Passeia-se, ainda assim, sem relógio pelas ruas cuja cultura é o negócio da Escandinávia. Empresários a accionar o pedido no restaurante por comandos electrónicos, hambúrgueres de salmão e limonadas com hortelã “bio”. Crianças louras fugidias, malas Chanel e chupa-chupas, mulheres a passear a cavalo na pastagem da cidade. “Atravesso a ponte e vou para o trabalho”; “Apanho o barco e chego à reunião em seis minutos”; “Falta-me comprar um divã marron para a sala”, dirão elas ao telefone, de saia travada (se a saia travada estiver na moda). Nas ilhas, há toalhas de piquenique e miúdos de tons pastel a sujar as calças na relva (a média nacional de filhos por cada mulher é de 1,91 – uma das mais elevadas da Europa – e a expectativa de vida é de quase 82 anos). É a cidade “perfeita”, um postal ilustrado onde cada edifício se pinta por viver junto do outro (precisamente aquele outro, e não outro), planície de reis e princesas, não crescesse a Suécia num sistema de monarquia constitucional, uma das mais antigas do mundo.
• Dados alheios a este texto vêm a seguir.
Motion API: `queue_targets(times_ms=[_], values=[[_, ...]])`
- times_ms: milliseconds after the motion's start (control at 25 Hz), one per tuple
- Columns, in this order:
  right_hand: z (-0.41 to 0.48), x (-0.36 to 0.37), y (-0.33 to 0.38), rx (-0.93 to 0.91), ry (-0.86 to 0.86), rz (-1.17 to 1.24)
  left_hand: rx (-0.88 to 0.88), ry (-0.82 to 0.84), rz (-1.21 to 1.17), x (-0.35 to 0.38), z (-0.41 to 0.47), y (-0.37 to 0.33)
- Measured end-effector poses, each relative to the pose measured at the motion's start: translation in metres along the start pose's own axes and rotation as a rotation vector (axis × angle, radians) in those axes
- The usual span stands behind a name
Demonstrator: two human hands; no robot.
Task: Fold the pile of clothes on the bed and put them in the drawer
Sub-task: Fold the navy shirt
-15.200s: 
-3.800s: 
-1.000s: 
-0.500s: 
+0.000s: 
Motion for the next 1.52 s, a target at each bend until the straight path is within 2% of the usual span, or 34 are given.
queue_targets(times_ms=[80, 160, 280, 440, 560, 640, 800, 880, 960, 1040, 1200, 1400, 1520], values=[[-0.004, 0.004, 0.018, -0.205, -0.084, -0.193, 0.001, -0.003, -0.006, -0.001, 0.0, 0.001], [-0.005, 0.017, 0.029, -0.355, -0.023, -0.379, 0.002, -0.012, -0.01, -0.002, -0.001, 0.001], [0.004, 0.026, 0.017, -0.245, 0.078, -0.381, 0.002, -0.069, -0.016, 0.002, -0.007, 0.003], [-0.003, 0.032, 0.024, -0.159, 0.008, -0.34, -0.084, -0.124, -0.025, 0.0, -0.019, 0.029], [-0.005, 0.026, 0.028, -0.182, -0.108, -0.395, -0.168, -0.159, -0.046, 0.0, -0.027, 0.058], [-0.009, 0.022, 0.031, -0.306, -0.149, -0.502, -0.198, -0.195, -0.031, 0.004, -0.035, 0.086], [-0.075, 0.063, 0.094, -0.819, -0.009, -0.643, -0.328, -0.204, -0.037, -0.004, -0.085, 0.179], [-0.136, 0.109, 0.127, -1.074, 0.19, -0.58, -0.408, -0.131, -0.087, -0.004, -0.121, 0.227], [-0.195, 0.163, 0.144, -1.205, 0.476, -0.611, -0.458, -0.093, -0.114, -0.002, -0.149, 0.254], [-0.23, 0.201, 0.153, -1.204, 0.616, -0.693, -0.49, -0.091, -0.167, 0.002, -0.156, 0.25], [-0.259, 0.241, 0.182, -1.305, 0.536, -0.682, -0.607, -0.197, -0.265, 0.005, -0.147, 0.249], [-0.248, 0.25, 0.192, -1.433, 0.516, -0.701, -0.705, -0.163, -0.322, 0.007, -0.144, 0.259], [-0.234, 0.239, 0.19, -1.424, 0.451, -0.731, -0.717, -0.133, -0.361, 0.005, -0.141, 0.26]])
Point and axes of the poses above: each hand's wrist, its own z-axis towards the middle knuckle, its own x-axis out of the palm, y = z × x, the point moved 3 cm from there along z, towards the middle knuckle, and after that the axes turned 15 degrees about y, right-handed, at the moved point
É “o norte brumoso de dias brancos e noites eternas”, como lhe chama Filipe Raposo; o lugar onde as pessoas querem correr, nadar e fotografar desmesuradamente, como nos contaria Magnus, engenheiro electrotécnico que vive num estúdio hermeticamente organizado não muito longe do Estádio Olímpico. “O que mais fascina em Estocolmo é a diversidade – um bairro para a vontade com que acordas em cada dia – e a própria oferta da natureza”, enumera. “E o poder de compra?”, provocamos. “Dá para facilitar essas vontades, sim”, assume Magnus, de Moët & Chandon na mira da boca.

A odisseia

Norrmalm, Gamla Stan, Södermalm, Östermalm, Kungsholmen, Hammarby Sjöstad, Farsta, Bromma. Ao todo, são 118 bairros e 14 ilhas para treinar a pronúncia. “Lembrem-se dos filmes de Ingmar Bergman e repitam comigo”, dirão as professoras de sueco. Para conhecê-los de tacto, entram os barcos, os túneis, pontes, avenidas modernas, esquinas medievais, pães de todas as sementes, bibliotecas que parecem concertos de piano, cafés voltados para a água, parques e jardins, arranha-céus no horizonte, casas de vidro e pequenas florestas, ao virar de uma loja de telecomunicações ou de um novo café trendy. Tudo escrupulosamente aprumado, mas não quadrado. (Terceiro apontamento: “Passear pelas ruas com a sensação de que as montras escondem o caos.” E assim surgem as primeiras casas de discos, livros e velharias sem ordem possível, vernissages com músicos bêbedos, amantes do metal, ladrões de vodka.)